New healthcare bill would require employers to offer health coverage or pay $750/year per employee
03 07 09 - 12:23
Key Senate Democrats unveil plans for health care bill
By John Fritze - USA TODAY
WASHINGTON — Senate Democrats unveiled new details of a plan to revamp the nation's health care system Thursday, including a public, government-run insurance program and a $750-per-employee annual fee on companies that do not offer health benefits.
Sen. Christopher Dodd, D-Conn., a leading architect of the legislation, said the new bill will cost $611 billion over the next decade — lower than an earlier $1 trillion estimate — and that he hoped his committee could have its version completed next week.
"This is a strong number that allows us to achieve the president's goals," Dodd said today of the Congressional Budget Office (CBO) estimate of the bill's cost. "We believe people ought to be able to keep [insurance] plans they like and that people ought to have choices."
In a statement, President Obama said the bill "reflects many of the principles I've laid out" and he praised the committee for including a controversial public insurance option that he said would "make health care affordable by increasing competition."
Legislation by the Senate Health, Education, Labor and Pensions Committee would provide insurance to 15 million who do not have it now, about 30% of the uninsured population, the CBO said. Obama and Dodd said once the is bill merged with a separate proposal by the Senate Finance Committee as many 97% of uninsured would be covered.
But the cost will also increase when those two bills are merged. The cost of the bill has been a major stumbling block in overhauling the nation's health care system.
Many provisions, including the public plan, were left out of a previous health committee draft. Among the changes announced today:
•If the bill is approved, the Department of Health and Human Services would oversee a public insurance program to compete with private insurers. The program would reimburse doctors at prices negotiated by the government. Many Republicans, including Senate Minority Leader Mitch McConnell, R-Ky., have opposed the idea.
•A provision would require companies with 25 or more employees to offer health benefits to employees or pay an annual fee of $750 per worker that would be used to provide coverage to the uninsured. Companies would also be required to pay at least 60% of premiums.
•The new legislation would provide subsidies to fewer moderate-income people to help pay for insurance. Income eligibility levels would increase to 400% of poverty, or about $88,000 for a family of four, from the 500%, or $110,000, that had been called for in an earlier draft.

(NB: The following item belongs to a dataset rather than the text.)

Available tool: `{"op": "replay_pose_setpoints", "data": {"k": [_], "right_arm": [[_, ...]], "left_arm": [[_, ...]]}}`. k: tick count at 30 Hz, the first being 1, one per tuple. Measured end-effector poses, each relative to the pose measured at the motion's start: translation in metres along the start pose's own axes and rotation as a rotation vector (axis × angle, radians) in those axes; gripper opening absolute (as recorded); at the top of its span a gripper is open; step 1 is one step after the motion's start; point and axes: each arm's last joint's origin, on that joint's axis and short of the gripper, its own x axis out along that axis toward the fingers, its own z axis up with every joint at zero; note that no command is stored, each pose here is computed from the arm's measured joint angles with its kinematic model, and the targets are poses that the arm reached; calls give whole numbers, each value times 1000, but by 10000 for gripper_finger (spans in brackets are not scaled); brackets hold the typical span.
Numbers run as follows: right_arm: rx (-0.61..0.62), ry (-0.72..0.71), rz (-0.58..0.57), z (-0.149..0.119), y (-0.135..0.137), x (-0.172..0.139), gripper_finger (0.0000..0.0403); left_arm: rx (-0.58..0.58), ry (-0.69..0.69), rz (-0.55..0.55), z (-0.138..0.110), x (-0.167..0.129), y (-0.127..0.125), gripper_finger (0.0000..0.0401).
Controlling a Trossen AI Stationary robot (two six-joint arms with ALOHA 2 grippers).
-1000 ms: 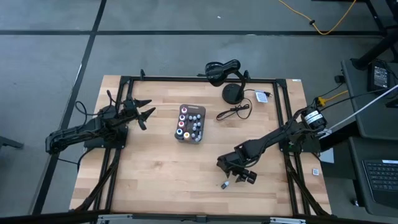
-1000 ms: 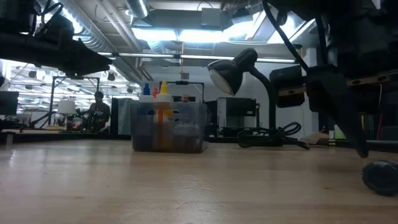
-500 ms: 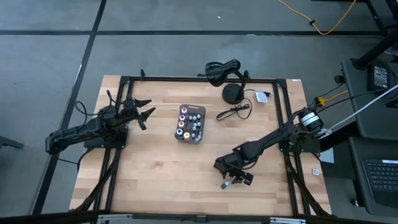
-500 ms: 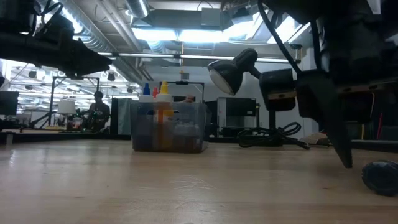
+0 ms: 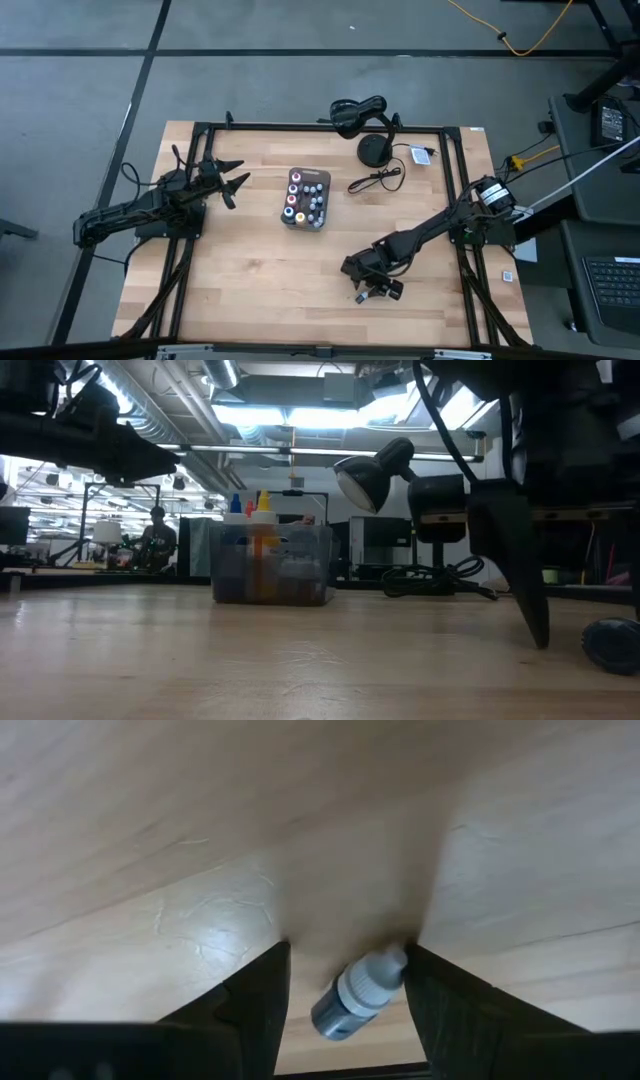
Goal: Pick & Place food coloring
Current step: Put the small black food coloring bottle into the gray transparent bin
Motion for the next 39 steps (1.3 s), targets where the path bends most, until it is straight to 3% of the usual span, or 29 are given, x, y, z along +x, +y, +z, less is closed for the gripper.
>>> {"op": "replay_pose_setpoints", "data": {"k": [39], "right_arm": [[-135,-38,83,-2,5,-1,194]], "left_arm": [[0,0,-3,0,0,0,212]]}}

Groups in favor of overhauling health care praised the bill Thursday. "The bill will make health coverage and care more affordable," Families USA executive director Ron Pollack said in a statement. "And the bill offers families with security and peace of mind by ensuring that health coverage can never be taken away."
But Republicans, who have opposed many of the provisions added this week, were relatively silent. A spokesman for Sen. Michael Enzi, R-Wyo., the leading Republican on the health committee, was not immediately available for comment.